In the academic field, between 2005 and 2012, he was an associate assistant professor at PUC and a postgraduate professor in the Master of Public Policy program at the University for Development (UDD). After completing his term as Minister of State in March 2022, he joined the new Territorial Coexistence Observatory at the Andrés Bello University.

== Political career ==
At the Pontifical Catholic University, he was active in student leadership as a member of the Guildist Movement (MGUC). He served as counselor, president of his faculty, and president of the Pontifical Catholic University of Chile Students Federation (FEUC) in 2003, a board that also included Arturo Squella as secretary general. In 2004, he was named one of the "100 Young Leaders" by El Sábado magazine of the El Mercurio newspaper.

He is a member of the Independent Democratic Union (UDI) party, where he served as deputy secretary between 2012 and 2014. He was also chief of staff to then-deputy José Antonio Kast (during the 2006–2010 term).

In the 2013 parliamentary elections, he was elected as a deputy for the former 30th district of the Metropolitan Region, representing the UDI (within the Chile Vamos coalition), for the 2014–2018 legislative term. He served on the standing committees on Economy, Development, Micro, Small and Medium Enterprises (SMEs), Consumer Protection and Tourism; Education; and Human Rights and Indigenous Peoples.

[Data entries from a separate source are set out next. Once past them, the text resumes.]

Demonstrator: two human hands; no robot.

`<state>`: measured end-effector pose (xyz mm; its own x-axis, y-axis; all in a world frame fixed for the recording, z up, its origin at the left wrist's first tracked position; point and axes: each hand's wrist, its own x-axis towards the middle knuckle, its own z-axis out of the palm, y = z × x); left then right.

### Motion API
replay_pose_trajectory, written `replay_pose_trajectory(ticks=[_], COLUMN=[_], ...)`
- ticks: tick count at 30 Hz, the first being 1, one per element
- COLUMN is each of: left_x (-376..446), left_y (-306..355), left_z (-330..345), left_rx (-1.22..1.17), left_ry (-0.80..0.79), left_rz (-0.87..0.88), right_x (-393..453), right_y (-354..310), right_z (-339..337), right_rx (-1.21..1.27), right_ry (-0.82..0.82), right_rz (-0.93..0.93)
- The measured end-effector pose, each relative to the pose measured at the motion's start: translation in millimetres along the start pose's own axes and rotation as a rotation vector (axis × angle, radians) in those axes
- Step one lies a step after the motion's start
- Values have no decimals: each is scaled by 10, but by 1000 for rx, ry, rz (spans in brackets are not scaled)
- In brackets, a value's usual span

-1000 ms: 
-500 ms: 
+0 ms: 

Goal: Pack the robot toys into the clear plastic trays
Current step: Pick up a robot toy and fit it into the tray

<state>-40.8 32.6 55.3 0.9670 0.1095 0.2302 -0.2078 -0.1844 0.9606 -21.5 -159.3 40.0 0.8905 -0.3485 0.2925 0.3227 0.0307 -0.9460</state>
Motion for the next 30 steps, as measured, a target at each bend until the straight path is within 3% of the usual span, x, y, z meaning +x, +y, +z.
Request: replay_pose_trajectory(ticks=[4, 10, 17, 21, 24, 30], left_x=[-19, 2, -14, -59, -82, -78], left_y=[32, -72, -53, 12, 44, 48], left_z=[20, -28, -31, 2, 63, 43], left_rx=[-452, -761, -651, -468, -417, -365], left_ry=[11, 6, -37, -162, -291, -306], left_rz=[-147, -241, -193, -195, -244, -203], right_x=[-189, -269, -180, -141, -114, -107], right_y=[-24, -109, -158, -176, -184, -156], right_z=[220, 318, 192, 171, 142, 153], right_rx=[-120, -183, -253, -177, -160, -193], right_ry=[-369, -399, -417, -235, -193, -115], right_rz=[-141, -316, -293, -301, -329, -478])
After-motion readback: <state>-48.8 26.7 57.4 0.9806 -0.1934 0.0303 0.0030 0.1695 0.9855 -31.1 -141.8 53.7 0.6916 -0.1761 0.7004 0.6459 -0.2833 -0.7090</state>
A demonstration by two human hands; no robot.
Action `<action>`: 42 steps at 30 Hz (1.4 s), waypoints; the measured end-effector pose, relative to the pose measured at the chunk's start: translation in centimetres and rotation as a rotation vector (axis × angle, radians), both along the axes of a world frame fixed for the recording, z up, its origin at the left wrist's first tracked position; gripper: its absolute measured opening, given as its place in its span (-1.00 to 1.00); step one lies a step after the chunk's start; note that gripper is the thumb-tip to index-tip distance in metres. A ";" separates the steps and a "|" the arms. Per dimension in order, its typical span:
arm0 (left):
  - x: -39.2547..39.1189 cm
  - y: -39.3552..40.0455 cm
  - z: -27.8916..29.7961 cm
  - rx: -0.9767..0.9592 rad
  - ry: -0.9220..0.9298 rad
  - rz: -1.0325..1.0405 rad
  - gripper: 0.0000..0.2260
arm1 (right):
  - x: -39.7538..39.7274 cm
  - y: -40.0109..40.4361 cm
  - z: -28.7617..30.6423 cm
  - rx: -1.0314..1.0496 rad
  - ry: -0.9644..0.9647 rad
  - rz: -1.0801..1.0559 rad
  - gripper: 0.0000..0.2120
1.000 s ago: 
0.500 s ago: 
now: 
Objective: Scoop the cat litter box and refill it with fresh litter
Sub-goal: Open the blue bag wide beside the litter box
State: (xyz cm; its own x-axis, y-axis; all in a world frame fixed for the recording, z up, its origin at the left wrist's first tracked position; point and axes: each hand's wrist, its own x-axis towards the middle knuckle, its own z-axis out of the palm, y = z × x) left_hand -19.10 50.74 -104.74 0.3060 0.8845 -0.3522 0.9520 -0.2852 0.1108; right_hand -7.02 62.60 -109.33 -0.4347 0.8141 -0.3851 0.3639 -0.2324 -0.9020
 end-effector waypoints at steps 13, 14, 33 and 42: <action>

In the 2017 parliamentary elections, he was re-elected, this time for the new 14th district of the same region, for the 2018–2022 term. He served on the standing committees on Education and Health.

In parallel, in 2018, he was honored by the University of Chicago with the "Rising Star Award".
However, on 28 July 2020, he ended his parliamentary term early to take on the position of Minister Secretary General of Government, appointed by President Sebastián Piñera. To fill his seat in the Chamber of Deputies, the UDI leadership appointed mayor of San Bernardo Nora Cuevas.

In October 2024, Jaime Bellolio ran for mayor of the Providencia commune in the municipal elections, being elected with 59.39% of the votes. He took office on 6 December 2024.

== Personal life ==
He has been married since 2006 to Teresita Zalaquett Jiménez, with whom he has four children: Jaime, Raimundo, Vicente, and León.